Antenna feedhorns with elliptical aperture are used where an elliptical radiation field is to be generated, for example, when geographically defined areas are to be supplied with television programs via satellites.
Generally corrugated antenna feedhorns consist of three sections, a transition section for cross-sectional matching with the feeder waveguide, a waveguide section in which the hybrid modes are excited, and a horn whose aperture is designed in such a way that the radiation field will have the desired shape, the hybrid mode exciting section and the horn section being provided with a corrugated structure. Such an arrangement is disclosed, for example, in German Auslegeschrift (Published Patent Application No. 2,616,125) published May 3rd, 1979. However, in the arrangement disclosed in this application, the hybrid mode exciting section and the following horn section have the same cross-sectional configuration, i.e., both are, for example, rectangular, or circular or noncircular. Thus, with a horn section having an elliptical, i.e., noncircular cross section, the hybrid mode exciting section also has an elliptical cross section. It depends mainly on the configuration of the hybrid mode exciting section how well the requirements for broadbandedness, low crosspolarization level and identical lobe width in the E and H plane of the radiation field are met.
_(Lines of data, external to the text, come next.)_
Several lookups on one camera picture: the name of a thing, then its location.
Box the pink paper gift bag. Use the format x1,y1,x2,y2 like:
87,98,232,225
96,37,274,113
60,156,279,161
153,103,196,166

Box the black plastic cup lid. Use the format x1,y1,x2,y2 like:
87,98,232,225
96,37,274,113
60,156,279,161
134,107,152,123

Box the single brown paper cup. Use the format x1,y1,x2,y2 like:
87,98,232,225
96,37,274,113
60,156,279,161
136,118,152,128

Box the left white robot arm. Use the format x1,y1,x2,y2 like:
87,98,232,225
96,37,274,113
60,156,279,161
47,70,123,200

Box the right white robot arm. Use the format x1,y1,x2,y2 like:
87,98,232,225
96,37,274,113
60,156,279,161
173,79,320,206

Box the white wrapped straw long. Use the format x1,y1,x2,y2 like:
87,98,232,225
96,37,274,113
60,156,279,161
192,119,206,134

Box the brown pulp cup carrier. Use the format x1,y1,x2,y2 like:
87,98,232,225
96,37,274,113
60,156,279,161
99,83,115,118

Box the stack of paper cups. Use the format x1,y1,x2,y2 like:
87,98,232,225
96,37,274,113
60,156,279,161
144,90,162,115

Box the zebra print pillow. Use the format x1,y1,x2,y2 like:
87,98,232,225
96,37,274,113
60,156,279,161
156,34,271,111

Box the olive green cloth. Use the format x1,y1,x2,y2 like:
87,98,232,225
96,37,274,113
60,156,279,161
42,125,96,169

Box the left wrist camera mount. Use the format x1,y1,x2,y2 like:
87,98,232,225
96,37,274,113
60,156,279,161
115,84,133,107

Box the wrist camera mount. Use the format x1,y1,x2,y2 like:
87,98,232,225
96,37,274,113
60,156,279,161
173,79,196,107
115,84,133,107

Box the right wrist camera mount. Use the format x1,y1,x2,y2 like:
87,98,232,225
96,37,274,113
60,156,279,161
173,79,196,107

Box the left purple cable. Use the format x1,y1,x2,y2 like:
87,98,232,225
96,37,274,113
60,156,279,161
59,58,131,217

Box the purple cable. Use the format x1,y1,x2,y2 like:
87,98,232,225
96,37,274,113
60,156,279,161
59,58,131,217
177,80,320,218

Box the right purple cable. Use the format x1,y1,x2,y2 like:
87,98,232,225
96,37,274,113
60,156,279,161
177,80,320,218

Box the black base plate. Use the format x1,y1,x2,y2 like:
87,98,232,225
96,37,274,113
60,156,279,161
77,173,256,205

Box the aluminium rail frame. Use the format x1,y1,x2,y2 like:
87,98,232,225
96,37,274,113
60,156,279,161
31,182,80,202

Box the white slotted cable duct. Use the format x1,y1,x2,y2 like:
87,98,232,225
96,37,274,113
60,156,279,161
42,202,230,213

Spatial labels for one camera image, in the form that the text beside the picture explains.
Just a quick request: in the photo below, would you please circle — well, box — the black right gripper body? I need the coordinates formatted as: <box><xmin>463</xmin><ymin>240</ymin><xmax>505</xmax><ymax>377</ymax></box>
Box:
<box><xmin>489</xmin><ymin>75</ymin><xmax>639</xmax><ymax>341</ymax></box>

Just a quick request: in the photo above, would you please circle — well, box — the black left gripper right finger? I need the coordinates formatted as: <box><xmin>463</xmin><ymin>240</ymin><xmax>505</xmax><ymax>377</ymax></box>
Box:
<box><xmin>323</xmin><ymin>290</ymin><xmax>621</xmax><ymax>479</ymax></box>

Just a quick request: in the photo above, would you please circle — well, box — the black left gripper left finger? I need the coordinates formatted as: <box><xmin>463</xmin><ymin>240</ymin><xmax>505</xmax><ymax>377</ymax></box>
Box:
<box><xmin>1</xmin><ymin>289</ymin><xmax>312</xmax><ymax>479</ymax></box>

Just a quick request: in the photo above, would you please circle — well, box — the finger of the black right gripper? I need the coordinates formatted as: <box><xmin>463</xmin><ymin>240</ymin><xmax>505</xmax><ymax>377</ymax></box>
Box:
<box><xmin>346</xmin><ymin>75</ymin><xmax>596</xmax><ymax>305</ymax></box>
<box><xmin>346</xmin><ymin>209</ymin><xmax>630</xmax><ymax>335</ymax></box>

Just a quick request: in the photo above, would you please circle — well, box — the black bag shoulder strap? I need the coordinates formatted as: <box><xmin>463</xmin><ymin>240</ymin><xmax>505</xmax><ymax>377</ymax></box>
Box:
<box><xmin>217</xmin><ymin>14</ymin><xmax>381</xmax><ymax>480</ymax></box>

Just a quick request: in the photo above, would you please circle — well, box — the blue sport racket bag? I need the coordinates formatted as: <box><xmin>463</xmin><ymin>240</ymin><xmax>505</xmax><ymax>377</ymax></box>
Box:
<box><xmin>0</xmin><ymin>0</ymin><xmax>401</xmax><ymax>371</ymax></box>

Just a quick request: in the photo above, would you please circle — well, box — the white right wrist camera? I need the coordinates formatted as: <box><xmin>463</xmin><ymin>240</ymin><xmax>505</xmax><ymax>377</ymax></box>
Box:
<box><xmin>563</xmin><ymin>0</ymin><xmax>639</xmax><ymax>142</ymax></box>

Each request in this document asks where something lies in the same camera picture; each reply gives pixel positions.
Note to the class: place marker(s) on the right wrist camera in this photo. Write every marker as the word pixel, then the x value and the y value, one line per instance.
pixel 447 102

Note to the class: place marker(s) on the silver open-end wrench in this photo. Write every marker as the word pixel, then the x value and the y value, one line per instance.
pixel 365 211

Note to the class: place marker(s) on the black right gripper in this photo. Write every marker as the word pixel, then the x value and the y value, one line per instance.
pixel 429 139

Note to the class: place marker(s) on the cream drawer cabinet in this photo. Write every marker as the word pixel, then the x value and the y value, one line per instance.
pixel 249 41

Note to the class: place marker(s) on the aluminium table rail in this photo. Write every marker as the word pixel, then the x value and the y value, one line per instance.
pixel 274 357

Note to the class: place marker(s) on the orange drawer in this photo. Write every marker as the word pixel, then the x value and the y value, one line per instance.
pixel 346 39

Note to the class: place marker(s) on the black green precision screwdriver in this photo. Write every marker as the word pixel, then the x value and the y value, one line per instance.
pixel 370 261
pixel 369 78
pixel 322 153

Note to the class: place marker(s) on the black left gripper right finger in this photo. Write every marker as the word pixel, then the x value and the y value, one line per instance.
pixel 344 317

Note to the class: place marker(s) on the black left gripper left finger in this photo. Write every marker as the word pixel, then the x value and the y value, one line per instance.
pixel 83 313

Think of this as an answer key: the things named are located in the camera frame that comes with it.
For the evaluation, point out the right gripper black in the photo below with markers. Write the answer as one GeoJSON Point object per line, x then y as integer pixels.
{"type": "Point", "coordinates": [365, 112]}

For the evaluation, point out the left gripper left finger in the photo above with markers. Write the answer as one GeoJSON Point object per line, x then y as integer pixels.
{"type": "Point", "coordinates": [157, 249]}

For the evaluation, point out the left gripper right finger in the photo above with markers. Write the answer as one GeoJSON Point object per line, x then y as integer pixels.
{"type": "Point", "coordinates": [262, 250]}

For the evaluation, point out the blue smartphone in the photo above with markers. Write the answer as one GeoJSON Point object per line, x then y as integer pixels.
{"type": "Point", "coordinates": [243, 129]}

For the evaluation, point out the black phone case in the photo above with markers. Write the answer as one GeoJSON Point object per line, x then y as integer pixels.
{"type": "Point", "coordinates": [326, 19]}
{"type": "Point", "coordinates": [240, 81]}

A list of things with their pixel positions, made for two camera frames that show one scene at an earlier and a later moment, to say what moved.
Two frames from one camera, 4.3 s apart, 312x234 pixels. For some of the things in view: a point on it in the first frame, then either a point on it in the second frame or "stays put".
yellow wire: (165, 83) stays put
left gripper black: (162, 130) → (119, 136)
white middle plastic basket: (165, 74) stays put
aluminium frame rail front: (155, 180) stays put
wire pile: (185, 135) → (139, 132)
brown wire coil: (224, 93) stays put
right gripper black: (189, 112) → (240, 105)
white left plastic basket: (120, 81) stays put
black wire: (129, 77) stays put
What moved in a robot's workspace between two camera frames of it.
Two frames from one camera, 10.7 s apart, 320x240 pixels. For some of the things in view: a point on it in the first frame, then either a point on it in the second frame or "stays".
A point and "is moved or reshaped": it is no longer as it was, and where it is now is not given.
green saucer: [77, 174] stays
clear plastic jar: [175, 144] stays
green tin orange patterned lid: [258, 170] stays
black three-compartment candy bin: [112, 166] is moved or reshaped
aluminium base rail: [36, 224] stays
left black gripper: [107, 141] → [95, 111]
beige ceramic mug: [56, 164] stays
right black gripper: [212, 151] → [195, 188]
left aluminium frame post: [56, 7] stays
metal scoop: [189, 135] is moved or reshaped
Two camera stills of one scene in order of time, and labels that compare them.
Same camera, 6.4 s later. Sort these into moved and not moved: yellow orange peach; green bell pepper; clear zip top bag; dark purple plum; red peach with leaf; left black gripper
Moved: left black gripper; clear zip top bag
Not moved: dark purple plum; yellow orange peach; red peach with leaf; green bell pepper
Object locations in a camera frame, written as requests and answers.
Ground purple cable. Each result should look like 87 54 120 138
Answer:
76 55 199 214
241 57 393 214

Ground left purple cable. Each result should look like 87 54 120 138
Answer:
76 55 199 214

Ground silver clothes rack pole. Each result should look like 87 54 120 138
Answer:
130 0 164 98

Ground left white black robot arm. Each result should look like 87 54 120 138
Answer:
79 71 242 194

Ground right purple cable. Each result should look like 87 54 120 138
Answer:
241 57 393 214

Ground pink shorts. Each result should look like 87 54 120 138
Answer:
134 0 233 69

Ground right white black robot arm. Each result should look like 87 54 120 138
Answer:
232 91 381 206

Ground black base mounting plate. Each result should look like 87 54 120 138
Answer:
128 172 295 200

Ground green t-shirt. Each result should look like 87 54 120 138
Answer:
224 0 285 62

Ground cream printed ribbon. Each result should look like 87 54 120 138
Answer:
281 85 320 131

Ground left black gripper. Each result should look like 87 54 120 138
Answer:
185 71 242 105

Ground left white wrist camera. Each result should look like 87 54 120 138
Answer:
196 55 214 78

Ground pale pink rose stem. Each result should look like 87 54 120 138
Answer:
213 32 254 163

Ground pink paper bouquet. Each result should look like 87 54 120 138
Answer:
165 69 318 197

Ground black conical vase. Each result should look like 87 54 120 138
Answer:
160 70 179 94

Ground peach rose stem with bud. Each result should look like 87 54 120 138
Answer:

When transmitting circularly polarized fields, non-circular, e.g. elliptical, antenna feedhorns generate phase shifts between the two polarization planes or different hybrid modes in both planes. A transmission of precisely circularly polarized fields is impossible for that reason, so that the circular polarization changes to an elliptical polarization.
It is therefore the object of the present invention to provide a corrugated antenna feedhorn with an elliptical cross section which generates a circularly polarized radiation field in a manner so as to greatly reduce (the occurrence of) a phase shift between the polarization planes.
This is accomplished by the present invention in that in an antenna feedhorn including a transition waveguide for matching the cross section of a feeder line to the cross section of a following hybrid mode exciting section which in turn is followed by a horn section having an elliptical aperture, and with the hybrid mode exciting section and the horn section each being provided with a corrugated structure, the hybrid mode exciting section has a circular cross section and the horn section steadily and smoothly widens from the circular cross section of the hybrid mode exciting section to the elliptical cross section of the horn aperture.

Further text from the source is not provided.